Power through integration

Jan 9, 2013 | UPS & Standby Power

A recent update of the standby power installation at Queen Elizabeth Hospital (QEH) in Woolwich proved a challenging task for Dieselec Thistle, as the company’s Pedro Araujo explains

Since opening in 2001, the Queen Elizabeth Hospital (QEH) has experienced an increase in patient numbers and technology has become more business critical to the day to day running of both clinical and non-clinical services. Therefore, the need for power and standby power has also grown, as the importance of keeping equipment working in a hospital environment is obviously critical.

The existing standby power provision at QEH was already considerable – the hospital has two standby power substations, Substation 1/3 and Substation 2, which were served by standby generators with 1.3MVA and 1.1MVA capacities respectively. Following a survey it was concluded that the standby power provision needed to be increased from 1MVA to 2MVA at Substation 2 with a control and synchronisation system that would ensure critical power was restored within 15 seconds of mains failure.

Dieselec Thistle was brought in to work with main contractor, Skanska, in developing a standby power solution for Substation 2. As the existing generator was still in good working order, it was decided that a second 1MVA generator synchronised with the first generator to increase the capacity to 2MVA would offer the best response.

A major part of the brief for Dieselec Thistle was to also redesign the control and PLC (programmable logic control) systems to ensure that switch over to standby and back to mains was smooth, power was prioritised to the most critical services first, and both generators were synchronised to operate as a single standby installation.
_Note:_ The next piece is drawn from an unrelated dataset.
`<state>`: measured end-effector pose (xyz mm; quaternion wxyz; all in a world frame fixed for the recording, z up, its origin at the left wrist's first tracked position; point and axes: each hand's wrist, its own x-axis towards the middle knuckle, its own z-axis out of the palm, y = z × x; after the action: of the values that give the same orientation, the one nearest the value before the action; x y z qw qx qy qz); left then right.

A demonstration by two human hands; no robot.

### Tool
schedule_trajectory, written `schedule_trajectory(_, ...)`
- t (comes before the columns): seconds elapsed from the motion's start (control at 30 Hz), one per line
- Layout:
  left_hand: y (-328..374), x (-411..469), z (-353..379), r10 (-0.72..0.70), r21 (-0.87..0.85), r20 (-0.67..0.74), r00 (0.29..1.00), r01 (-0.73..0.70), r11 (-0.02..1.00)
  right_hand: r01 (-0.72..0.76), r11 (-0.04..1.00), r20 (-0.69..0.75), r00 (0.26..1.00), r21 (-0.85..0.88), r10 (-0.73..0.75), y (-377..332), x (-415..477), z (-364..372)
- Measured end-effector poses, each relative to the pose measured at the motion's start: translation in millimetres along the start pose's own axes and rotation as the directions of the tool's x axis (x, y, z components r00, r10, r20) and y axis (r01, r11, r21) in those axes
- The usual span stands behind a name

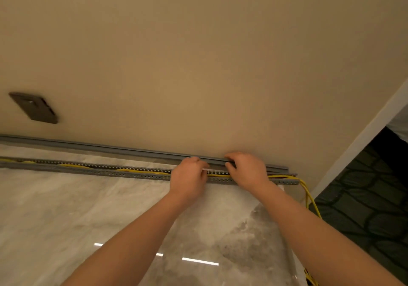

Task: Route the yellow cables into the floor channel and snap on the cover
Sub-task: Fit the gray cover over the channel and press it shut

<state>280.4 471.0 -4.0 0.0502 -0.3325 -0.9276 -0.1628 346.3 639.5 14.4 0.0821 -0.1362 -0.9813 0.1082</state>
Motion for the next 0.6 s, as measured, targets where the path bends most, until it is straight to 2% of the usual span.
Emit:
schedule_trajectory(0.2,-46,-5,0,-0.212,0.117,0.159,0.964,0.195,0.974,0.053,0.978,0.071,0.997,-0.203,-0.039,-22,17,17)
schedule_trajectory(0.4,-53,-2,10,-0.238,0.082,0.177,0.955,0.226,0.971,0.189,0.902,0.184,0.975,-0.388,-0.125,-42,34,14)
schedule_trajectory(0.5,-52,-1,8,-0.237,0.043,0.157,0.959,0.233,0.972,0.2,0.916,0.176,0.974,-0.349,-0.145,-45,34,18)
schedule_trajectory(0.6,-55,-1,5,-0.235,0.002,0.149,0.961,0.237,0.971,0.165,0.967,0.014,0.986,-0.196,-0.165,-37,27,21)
The complexity of installing the new infrastructure, updating the control systems and synchronising the new generator with the legacy kit required the existing generator to be taken offline for several weeks. As a result, the Dieselec Thistle team installed a temporary generator to provide the full 2MV standby capacity while the work was carried out.

While the primary aim of the standby power project at QEH was to increase capacity, the end result has been to enhance provision. The additional generator provides the work horse, but it is the complex control systems and infrastructure improvements that will really future-proof the hospital’s standby power capabilities.